When running multiple tabs, it can't deal with more than one page running Shockwave at once, it seems. This affects Hulu and Youtube videos when you have another page like CNN.com open in a separate tab. Very annoying.
That said, I recently dropped Chrome after using it since it came out. There are a few things I miss, such as Firefox's 'omni' bar not being as good, and the new tab page, but otherwise I prefer my Firefox.
The real value is that you can subscribe to a block list and never have to block ads manually. I use AdBlock Plus and the Filterset.G filters. I've never once needed to right-click on an image ad and tell AdBlock to block it. I simply don't see ads at all.
Slashdot: Failed Car Analogies. Amateur Lawyering. Anecdote Battles.
A day after I started using Chrome, I discovered Privoxy. Haven't touched AdBlock since.
"I think an etch-a-sketch with an ethernet port would beat IE7 in web standards compliance."
I use Chrome pretty much just for Slashdot. I use Firefox for almost everything else.
I assume it's the faster javascript (or maybe just placebo effect, who knows) but Slashdot seems a lot more responsive in Chrome than in Firefox.

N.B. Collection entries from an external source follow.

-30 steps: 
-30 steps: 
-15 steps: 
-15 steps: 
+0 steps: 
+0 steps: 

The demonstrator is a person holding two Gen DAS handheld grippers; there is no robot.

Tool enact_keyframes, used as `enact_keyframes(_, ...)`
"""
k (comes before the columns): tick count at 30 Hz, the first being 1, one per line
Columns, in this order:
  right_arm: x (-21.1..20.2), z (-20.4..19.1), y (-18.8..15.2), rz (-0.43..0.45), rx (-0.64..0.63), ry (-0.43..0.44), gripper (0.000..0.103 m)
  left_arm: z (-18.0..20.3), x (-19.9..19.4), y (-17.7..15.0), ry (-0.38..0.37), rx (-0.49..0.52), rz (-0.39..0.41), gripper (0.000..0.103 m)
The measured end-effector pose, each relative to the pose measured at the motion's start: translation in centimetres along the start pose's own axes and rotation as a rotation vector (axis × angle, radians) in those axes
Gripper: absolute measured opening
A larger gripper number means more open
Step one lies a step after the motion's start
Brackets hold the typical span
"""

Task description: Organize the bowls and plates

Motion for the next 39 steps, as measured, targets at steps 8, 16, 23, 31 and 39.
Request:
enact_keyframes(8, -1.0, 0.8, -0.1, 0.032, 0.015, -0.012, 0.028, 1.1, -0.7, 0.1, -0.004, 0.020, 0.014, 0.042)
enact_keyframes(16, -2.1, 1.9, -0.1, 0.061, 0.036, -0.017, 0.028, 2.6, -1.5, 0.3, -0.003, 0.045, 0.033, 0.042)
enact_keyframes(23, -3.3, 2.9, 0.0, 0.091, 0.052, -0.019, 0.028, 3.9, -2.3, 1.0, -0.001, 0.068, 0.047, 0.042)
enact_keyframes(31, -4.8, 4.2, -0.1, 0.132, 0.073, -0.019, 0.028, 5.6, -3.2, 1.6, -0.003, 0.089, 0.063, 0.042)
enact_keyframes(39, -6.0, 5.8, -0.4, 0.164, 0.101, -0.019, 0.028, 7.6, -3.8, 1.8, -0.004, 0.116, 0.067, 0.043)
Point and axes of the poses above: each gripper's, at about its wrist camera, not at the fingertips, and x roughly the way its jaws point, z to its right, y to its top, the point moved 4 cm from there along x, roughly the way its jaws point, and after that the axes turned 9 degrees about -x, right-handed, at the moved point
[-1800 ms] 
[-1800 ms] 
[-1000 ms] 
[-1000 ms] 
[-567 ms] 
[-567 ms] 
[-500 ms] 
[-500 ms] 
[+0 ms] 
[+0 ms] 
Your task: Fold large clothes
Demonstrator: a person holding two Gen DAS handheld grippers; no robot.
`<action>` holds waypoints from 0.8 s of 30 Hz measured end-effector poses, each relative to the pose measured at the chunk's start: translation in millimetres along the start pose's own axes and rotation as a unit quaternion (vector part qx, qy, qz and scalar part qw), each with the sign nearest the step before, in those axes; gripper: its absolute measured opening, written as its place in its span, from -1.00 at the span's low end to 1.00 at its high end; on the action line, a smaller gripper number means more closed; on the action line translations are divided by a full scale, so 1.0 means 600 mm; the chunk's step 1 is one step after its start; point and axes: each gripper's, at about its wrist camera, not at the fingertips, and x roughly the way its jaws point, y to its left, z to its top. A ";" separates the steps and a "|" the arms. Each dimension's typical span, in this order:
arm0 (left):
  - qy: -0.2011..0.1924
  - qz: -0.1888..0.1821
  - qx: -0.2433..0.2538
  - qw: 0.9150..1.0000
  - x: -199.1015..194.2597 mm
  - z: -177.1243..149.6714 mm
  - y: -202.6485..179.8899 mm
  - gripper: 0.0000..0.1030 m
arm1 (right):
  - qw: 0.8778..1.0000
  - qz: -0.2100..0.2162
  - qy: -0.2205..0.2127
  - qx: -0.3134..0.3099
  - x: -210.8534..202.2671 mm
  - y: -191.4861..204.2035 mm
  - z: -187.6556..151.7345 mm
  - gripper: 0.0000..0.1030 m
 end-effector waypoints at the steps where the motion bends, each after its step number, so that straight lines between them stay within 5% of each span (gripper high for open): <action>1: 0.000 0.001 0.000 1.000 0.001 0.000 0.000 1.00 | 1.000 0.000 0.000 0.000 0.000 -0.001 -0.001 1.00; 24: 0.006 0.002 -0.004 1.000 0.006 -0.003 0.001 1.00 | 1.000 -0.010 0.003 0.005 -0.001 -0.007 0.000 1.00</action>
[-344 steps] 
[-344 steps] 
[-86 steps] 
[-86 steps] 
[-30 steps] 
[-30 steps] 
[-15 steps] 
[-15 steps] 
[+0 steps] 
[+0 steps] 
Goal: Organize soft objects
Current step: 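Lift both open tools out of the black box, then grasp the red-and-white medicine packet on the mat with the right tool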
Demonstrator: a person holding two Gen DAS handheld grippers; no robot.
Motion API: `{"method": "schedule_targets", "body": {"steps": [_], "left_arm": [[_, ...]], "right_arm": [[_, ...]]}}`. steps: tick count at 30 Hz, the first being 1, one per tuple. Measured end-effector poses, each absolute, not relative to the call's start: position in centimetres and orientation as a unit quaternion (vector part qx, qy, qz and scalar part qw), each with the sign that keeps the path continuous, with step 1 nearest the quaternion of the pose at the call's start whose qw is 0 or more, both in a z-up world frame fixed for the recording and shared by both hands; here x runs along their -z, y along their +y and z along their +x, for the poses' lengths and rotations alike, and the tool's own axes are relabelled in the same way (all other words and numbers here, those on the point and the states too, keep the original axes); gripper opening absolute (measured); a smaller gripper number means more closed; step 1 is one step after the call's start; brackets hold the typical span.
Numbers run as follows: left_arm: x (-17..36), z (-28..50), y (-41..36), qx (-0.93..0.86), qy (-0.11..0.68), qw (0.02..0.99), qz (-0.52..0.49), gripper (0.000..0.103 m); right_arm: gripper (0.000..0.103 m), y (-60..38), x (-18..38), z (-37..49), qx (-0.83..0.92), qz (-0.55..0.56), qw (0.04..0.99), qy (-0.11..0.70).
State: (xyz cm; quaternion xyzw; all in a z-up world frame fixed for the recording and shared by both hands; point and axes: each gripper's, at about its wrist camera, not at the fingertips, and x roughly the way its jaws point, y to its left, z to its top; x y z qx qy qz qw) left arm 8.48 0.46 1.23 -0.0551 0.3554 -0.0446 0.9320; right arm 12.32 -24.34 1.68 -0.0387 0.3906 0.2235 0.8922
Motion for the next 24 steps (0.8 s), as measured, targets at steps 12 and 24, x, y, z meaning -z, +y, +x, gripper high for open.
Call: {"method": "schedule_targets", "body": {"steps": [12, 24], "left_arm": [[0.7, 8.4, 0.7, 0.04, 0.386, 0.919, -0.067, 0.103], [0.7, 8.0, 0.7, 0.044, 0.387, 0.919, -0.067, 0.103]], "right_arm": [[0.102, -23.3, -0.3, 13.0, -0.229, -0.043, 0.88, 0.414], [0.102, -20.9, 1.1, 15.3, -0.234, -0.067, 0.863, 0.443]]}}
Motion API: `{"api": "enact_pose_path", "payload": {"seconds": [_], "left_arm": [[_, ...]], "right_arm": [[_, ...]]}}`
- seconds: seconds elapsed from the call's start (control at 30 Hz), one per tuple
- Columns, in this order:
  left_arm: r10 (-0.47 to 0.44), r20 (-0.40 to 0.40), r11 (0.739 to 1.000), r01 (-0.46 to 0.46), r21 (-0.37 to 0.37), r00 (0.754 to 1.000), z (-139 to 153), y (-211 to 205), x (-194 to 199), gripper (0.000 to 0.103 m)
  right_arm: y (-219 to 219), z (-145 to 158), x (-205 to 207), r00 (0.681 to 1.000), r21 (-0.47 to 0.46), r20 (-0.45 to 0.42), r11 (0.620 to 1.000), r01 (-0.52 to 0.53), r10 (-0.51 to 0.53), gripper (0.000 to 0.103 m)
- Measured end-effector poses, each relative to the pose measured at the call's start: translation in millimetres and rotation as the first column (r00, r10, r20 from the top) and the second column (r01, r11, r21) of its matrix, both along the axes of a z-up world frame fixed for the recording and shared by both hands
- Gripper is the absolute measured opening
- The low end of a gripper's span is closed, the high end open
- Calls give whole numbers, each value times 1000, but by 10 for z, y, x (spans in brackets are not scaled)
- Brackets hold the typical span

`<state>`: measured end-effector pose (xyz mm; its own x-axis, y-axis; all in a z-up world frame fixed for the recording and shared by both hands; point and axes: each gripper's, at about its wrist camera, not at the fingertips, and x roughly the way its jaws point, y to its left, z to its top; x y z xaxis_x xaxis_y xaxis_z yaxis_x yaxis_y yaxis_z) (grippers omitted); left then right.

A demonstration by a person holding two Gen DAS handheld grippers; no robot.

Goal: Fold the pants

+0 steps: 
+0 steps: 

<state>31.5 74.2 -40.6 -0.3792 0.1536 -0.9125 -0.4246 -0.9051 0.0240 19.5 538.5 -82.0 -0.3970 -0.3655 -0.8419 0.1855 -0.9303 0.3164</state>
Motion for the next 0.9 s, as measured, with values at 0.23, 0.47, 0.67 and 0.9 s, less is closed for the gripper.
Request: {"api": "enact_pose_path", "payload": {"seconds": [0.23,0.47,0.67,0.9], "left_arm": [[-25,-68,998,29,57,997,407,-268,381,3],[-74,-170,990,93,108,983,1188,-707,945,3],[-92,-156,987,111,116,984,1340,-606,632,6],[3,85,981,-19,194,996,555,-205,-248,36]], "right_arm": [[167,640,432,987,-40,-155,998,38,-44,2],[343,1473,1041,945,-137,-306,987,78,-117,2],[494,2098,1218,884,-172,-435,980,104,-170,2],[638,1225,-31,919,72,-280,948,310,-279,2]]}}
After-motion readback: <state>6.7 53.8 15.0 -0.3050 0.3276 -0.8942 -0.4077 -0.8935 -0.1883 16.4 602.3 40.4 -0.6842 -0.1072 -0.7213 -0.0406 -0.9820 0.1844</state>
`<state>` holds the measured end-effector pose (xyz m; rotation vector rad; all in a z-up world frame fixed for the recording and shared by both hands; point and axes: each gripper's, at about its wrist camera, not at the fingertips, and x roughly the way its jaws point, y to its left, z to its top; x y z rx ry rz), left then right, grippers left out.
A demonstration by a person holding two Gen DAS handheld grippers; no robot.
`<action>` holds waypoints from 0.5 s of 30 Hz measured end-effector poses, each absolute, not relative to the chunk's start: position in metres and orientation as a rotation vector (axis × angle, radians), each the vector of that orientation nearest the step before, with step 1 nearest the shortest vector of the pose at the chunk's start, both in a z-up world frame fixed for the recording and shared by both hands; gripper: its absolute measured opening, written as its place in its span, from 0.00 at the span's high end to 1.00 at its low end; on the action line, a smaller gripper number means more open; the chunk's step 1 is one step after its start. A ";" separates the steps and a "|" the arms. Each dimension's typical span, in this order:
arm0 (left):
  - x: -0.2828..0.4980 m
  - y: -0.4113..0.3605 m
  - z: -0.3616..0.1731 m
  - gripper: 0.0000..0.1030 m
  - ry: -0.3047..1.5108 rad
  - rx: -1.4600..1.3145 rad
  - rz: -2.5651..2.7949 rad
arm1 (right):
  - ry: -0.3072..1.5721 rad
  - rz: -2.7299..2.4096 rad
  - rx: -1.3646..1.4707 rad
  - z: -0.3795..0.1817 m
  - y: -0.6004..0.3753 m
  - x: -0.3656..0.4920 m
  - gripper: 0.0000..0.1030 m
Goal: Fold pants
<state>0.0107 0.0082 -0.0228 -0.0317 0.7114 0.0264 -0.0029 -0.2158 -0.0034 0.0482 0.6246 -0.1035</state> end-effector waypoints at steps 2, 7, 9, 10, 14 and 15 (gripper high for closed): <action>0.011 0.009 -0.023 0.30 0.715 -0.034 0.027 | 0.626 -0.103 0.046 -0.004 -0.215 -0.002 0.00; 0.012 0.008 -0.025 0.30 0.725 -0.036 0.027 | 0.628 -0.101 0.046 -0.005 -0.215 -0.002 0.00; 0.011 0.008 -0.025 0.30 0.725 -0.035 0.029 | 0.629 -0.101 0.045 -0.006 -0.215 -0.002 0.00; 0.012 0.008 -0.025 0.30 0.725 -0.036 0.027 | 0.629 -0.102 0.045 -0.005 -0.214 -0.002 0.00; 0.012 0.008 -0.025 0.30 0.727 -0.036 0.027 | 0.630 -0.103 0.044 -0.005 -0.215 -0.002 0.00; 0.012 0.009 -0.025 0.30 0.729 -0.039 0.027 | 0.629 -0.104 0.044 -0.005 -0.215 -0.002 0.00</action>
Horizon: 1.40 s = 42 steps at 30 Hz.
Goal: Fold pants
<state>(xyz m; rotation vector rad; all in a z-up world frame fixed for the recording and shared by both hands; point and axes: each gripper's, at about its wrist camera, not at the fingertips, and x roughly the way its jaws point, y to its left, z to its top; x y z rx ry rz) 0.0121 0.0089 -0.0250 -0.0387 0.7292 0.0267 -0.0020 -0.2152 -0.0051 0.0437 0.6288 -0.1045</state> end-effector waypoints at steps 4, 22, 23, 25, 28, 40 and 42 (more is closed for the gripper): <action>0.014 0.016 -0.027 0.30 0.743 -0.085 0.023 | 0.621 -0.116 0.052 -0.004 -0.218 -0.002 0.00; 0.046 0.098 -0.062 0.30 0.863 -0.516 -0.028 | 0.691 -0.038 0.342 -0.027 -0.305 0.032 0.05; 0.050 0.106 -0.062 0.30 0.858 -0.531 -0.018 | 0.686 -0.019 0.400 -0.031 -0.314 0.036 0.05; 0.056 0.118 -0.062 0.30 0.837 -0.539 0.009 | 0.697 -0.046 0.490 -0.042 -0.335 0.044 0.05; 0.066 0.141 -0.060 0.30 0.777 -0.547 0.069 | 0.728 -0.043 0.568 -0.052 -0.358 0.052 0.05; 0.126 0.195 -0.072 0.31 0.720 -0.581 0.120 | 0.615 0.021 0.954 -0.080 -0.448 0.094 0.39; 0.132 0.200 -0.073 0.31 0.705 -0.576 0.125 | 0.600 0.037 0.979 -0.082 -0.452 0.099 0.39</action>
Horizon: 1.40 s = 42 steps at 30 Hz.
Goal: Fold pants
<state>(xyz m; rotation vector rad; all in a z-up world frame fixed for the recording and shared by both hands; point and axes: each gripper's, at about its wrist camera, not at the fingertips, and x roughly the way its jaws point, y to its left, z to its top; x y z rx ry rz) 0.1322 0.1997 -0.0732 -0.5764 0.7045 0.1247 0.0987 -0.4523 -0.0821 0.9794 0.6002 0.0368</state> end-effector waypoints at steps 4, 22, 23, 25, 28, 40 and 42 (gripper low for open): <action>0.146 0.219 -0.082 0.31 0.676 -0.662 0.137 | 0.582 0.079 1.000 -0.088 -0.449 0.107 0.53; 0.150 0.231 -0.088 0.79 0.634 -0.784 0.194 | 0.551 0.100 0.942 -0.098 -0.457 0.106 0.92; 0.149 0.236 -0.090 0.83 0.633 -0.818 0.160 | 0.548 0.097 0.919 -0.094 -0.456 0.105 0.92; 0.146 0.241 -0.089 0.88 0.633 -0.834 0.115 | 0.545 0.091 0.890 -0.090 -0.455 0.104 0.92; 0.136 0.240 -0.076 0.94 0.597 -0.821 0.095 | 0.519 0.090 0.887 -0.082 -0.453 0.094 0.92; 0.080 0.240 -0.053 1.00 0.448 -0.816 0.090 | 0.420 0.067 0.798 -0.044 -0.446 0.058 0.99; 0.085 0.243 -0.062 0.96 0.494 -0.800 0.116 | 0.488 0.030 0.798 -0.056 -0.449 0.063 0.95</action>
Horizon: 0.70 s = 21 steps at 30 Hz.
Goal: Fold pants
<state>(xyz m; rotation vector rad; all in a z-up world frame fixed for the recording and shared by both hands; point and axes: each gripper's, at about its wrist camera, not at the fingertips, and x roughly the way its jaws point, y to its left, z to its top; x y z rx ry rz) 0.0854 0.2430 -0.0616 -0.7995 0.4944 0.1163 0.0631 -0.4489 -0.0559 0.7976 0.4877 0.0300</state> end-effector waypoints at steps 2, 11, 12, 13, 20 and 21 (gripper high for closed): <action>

The preferred solution is to not have a problem.
If you drag&drop an image file from a page to your desktop, the file is corrupt. (It's the right file size, but no editors can open it.) The screen fails to update often in strange ways, for example, it might randomly stop drawing the scrollbars.
It needs lots of work, in short.
Comment of the year
"Assuming they wanted it to grab a significant share of the browser market, have they dropped the ball, or is this part of the plan?"
My assumption is that this is a standard Google release - something half ass that only mostly works... which someday Google may come back to and fix, or maybe not.
There is a group in Europe that is distributing Chrome minus all of the ills and Google junk. It's vastly better.
http://www.srware.net/en/software_srware_iron.php
Chrome Vs Iron
http://www.srware.net/en/software_srware_iron_chrome_vs_iron.php
Clear win, IMO. Open source made this possible - and in only a couple of months.
The upcoming Firefox 3.1 (December???) will negate much of the speed differences. At that point, Chrome's only real advantage will be the separate-process-per-tab feature.
For me, having separate processes would be nice, but it's the addons that keep me in Firefox. Here, Chrome has an uphill battle: it's not enough to have the ability to have addons. I also need specific addons, like the oft-required Adblock Plus, and lesser-known addons, such as "Better Gmail 2" and "Remember the Milk for Gmail". I actually have a pretty long list, and, as long as Chrome doesn't have most of them, I'm not even going to think about switching.
There's a firefox add on that does something similar to the new tab page. I've never used it, just happened to see it the other day.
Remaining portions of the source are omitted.